INPUT FOR THIS TASK Block Start
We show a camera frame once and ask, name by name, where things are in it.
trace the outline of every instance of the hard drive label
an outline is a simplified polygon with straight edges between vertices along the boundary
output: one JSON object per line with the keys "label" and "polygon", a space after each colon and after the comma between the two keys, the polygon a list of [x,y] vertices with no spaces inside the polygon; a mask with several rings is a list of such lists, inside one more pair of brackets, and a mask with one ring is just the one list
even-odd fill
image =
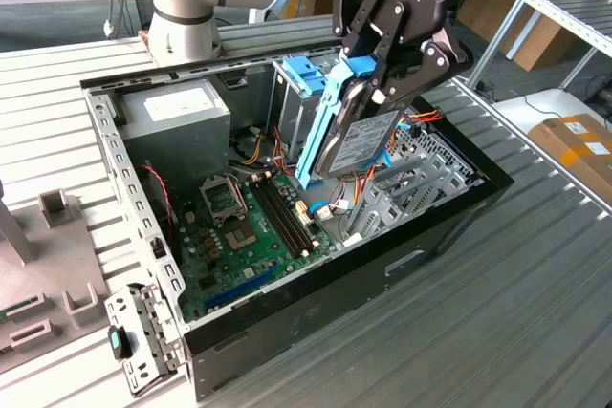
INPUT FOR THIS TASK Block End
◆ EXERCISE DIRECTIONS
The copy must match the listing above exactly but contain no pictures.

◆ SOLUTION BELOW
We show a camera frame once and ask, name by name, where things are in it.
trace the outline of every instance of the hard drive label
an outline is a simplified polygon with straight edges between vertices along the boundary
output: one JSON object per line with the keys "label" and "polygon", a space after each colon and after the comma between the two keys, the polygon a list of [x,y] vertices with no spaces inside the polygon; a mask with several rings is a list of such lists, inside one more pair of brackets, and a mask with one ring is just the one list
even-odd fill
image =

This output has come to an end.